■ **Assignment**: Only one stretch of the data below is wanted: the lines starting at the one with "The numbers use" and ending at the one with "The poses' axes", both included, given again exactly.

■ **Provided material**:
════════════════════

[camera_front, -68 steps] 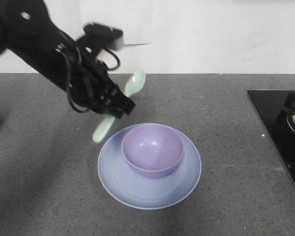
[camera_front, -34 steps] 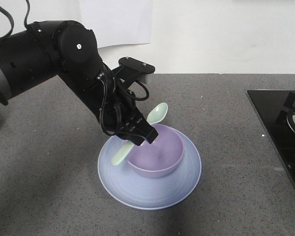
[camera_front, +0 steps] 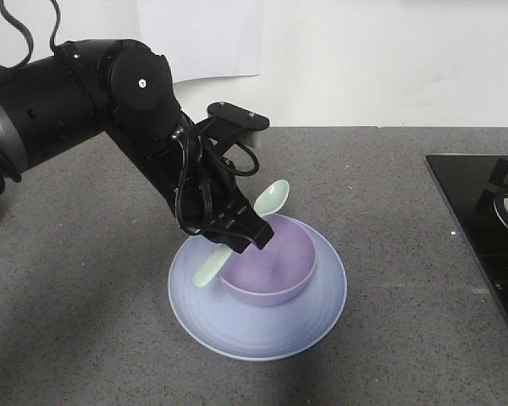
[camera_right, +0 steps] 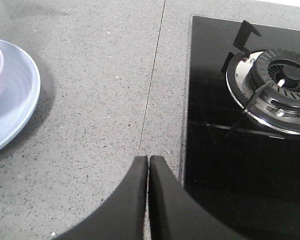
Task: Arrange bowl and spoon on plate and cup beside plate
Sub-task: 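Lay the spoon into the bowl and open the left gripper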
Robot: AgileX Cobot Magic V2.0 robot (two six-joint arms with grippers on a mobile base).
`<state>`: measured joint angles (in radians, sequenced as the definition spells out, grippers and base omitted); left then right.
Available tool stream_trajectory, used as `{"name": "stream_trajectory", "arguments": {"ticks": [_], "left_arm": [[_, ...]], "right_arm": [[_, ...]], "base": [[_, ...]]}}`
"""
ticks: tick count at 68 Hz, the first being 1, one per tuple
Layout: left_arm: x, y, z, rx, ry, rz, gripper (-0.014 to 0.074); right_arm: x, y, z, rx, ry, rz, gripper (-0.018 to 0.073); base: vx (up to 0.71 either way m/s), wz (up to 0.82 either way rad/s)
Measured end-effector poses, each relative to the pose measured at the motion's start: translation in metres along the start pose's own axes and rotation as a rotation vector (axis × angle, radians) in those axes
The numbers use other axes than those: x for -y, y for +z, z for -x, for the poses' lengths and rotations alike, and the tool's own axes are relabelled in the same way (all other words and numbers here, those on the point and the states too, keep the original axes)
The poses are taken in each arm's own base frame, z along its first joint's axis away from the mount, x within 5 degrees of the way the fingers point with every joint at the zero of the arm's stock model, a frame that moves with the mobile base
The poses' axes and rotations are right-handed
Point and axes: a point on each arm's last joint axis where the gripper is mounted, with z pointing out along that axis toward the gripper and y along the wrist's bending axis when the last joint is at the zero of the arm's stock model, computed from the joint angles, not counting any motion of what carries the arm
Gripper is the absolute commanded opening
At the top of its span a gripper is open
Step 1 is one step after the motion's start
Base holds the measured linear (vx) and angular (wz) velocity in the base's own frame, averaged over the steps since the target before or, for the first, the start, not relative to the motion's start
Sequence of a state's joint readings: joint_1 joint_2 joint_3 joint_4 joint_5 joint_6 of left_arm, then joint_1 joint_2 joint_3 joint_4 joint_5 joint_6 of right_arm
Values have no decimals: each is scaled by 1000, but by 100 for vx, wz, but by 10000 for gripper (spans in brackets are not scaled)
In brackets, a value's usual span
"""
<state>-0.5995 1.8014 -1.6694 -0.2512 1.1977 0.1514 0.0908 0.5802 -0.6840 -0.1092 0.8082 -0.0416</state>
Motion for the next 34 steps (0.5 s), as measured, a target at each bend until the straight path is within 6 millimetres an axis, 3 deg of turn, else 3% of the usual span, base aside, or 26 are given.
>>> {"name": "stream_trajectory", "arguments": {"ticks": [16,34], "left_arm": [[0,0,0,-2,-3,0,382],[0,-1,-3,-29,-1,-1,399]], "right_arm": [[0,0,0,0,1,0,-5],[0,0,0,0,7,0,-5]], "base": [[0,0],[0,0]]}}
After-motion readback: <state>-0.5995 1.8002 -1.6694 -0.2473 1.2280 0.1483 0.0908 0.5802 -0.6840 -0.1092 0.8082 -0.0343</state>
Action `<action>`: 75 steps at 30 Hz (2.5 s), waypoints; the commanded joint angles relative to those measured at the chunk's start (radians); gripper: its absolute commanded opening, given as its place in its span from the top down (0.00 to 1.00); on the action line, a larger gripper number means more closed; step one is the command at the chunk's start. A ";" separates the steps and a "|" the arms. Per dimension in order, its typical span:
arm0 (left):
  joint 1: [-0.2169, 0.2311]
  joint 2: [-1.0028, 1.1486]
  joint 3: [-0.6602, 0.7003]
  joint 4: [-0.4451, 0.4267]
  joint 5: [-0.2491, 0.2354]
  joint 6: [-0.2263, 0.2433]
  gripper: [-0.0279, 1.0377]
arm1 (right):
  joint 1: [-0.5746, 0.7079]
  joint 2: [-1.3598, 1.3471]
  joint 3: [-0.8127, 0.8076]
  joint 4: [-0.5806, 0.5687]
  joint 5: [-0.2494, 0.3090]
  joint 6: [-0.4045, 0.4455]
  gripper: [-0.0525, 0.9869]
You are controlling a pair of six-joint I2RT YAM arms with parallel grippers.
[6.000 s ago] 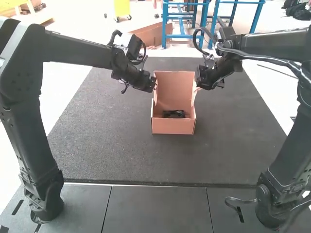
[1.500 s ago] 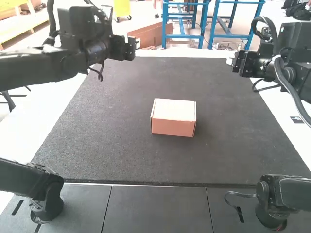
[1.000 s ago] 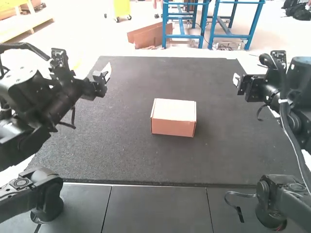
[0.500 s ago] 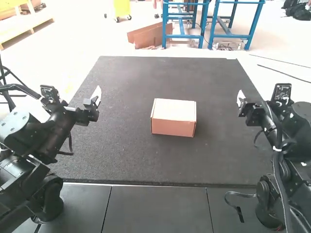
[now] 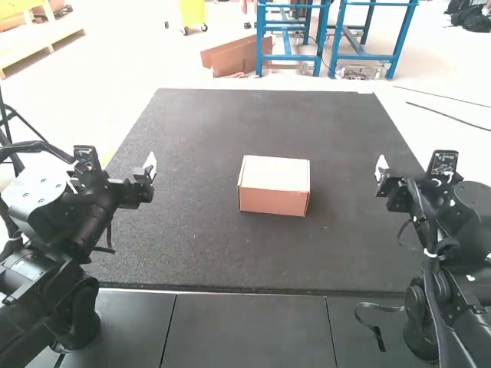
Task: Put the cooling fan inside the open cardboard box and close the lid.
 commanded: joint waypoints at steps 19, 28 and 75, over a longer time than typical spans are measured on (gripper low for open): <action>0.153 -0.012 -0.009 -0.105 0.102 0.074 0.06 | 0.006 -0.011 -0.004 -0.122 -0.019 0.128 0.08; 0.196 -0.012 -0.009 -0.105 0.102 0.082 0.08 | 0.000 -0.011 -0.005 -0.134 -0.031 0.128 0.07; 0.190 -0.012 -0.007 -0.091 0.103 0.109 0.07 | 0.000 -0.011 -0.004 -0.126 -0.034 0.125 0.07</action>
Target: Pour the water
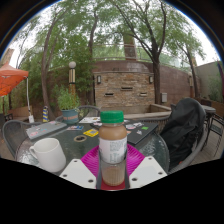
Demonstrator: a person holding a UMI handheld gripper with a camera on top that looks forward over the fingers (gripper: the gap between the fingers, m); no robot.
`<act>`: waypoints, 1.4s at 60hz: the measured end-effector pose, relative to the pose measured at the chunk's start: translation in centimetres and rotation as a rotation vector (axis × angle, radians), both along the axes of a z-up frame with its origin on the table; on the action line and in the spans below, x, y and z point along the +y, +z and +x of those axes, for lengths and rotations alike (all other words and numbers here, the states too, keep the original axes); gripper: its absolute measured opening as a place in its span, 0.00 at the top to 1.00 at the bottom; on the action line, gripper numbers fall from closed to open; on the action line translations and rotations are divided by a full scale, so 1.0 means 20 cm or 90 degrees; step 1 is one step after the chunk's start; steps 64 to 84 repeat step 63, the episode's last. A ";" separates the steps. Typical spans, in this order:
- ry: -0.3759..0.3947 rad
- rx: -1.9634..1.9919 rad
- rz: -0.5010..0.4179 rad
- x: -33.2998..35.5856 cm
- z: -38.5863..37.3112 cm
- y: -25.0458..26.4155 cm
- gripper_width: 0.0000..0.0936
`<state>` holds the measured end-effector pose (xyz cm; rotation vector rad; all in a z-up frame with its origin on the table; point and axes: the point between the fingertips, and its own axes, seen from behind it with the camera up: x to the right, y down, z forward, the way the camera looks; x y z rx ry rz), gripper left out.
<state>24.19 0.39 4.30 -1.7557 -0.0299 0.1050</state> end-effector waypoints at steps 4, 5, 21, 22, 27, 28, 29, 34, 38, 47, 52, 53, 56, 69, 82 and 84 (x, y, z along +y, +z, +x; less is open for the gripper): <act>0.006 0.008 -0.003 -0.02 -0.01 0.00 0.62; 0.007 0.010 -0.004 -0.02 -0.01 0.00 0.62; -0.006 0.010 -0.029 -0.04 -0.03 -0.01 0.48; -0.012 0.010 -0.040 -0.05 -0.02 -0.03 0.45; -0.040 0.004 -0.080 -0.10 0.00 -0.09 0.22; -0.047 0.003 -0.084 -0.11 0.00 -0.09 0.18; -0.055 0.001 -0.087 -0.12 0.00 -0.09 0.15; -0.086 -0.008 -0.094 -0.21 0.01 -0.05 0.12; -0.099 -0.003 -0.090 -0.31 -0.02 0.04 0.12; -0.125 0.001 -0.088 -0.62 -0.18 0.23 0.12; -0.144 0.001 -0.077 -0.83 -0.29 0.32 0.12; -0.149 0.002 -0.076 -0.87 -0.31 0.33 0.12; -0.159 0.003 -0.068 -0.97 -0.36 0.37 0.12; -0.181 0.020 -0.058 -1.22 -0.49 0.44 0.13; -0.181 0.020 -0.058 -1.22 -0.49 0.44 0.13; -0.181 0.020 -0.058 -1.22 -0.49 0.44 0.13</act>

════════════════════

■ **Response area**:
The numbers use other axes than those: x for -y, y for +z, z for -x, for the poses' lengths and rotations alike, and the tool's own axes are relabelled in the same way (all other words and numbers here, those on the point and the states too, keep the original axes)
The poses are taken in each arm's own base frame, z along its first joint's axis away from the mount, x within 5 degrees of the way the fingers point with every joint at the zero of the arm's stock model, a frame that moves with the mobile base
The poses' axes and rotations are right-handed

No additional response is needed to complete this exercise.